En effet, bien que la mobilité européenne permette l’accès à une diversité de formations dans différents pays de l’Union Européenne, il est essentiel de noter que la France n’accorde pas automatiquement la reconnaissance aux diplômes d’Infirmier-Anesthésiste obtenus à l’étranger, y compris au sein de l’Union Européenne.
Chaque pays ayant ses propres normes et exigences en matière de formation et de pratique des soins, les critères pour exercer en tant qu’IADE en France restent spécifiques et stricts.
En effet le diplôme d’IADE français est adossé à un niveau grade Master 2 d’un volume horaire de plus de 3200 heures équivalent à 120 ECTS.

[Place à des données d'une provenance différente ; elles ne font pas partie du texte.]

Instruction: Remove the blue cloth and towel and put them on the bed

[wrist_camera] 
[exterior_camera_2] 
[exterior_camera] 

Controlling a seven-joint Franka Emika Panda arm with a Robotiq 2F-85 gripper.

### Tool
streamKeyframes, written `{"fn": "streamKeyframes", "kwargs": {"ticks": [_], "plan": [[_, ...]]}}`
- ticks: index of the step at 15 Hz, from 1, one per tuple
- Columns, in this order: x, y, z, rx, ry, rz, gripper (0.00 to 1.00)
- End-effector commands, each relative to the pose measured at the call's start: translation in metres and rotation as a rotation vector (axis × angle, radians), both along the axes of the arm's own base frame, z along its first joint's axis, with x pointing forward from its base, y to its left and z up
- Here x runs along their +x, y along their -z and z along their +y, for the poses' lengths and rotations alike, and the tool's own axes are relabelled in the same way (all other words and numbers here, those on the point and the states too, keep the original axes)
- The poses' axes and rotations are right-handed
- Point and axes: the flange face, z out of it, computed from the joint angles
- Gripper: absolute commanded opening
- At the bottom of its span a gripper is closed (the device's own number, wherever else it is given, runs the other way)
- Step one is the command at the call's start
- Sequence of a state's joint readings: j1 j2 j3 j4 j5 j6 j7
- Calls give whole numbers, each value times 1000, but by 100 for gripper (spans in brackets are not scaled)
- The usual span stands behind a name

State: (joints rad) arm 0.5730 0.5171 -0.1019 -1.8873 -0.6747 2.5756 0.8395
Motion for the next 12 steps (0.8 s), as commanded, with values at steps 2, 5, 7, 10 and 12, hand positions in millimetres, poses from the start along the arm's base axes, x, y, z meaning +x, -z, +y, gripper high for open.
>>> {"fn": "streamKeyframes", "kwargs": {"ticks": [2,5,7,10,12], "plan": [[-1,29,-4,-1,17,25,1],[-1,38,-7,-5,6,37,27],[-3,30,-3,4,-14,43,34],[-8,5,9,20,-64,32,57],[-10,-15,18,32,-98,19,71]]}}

Son contenu est uniformisé au niveau national
Or de nombreux pays tendent à proposer des formations d’un volume horaire moindre et crédité d’un nombre d’ECTS atteignant seulement les 60 ECTS.
L’obtention d’un diplôme d’anesthésie cumulé à un autre diplôme d’urgence ne permet pas d’obtenir l’équivalence du diplôme IADE.
Cet été encore de nombreux étudiants ayant suivi des formations dans des pays frontaliers ont été confrontés à l’impossibilité d’exercer en France malgré le temps et les frais engagés.
A titre d’information, sur les quatre dernières années, aucune autorisation d’exercer la profession d’IADE sur le territoire français n’a été délivrée par la DRIEETS.
Les titulaires de diplômes étrangers souhaitant exercer en France devront obligatoirement se soumettre à une procédure de reconnaissance de diplôme auprès des autorités compétentes françaises, les Directions Régionales Interdépartementales de l’Économie, de l’Emploi, du Travail et des Solidarités (DRIEETS).
Les DRIEETS englobent :
• les Délégations Régionales Académiques à la Jeunesse, à l’Engagement et aux Sports (DRAJES)
• les Directions Régionales de l’Économie, de l’Emploi, du Travail et des Solidarités (DREETS)
Cette procédure inclut une évaluation des compétences théoriques et pratiques et aboutit généralement à une demande d’évaluation et une formation complémentaire pouvant aller jusqu’à des périodes de stages d’une durée de 24 mois.
Il est du devoir du syndicat national des infirmiers-anesthésistes d’informer que le non-respect de cette procédure peut entrainer des poursuites judiciaires. La sécurité des soins d’anesthésie passe par une formation équivalente à celle qui permet en France d’obtenir les compétences nécessaires à la pratique de l’anesthésie.
Nous recommandons donc vivement aux étudiants de s’informer sur les conditions de reconnaissance avant d’entreprendre une formation IADE à l’étranger, afin d’éviter toute déconvenue lors de leur retour en France.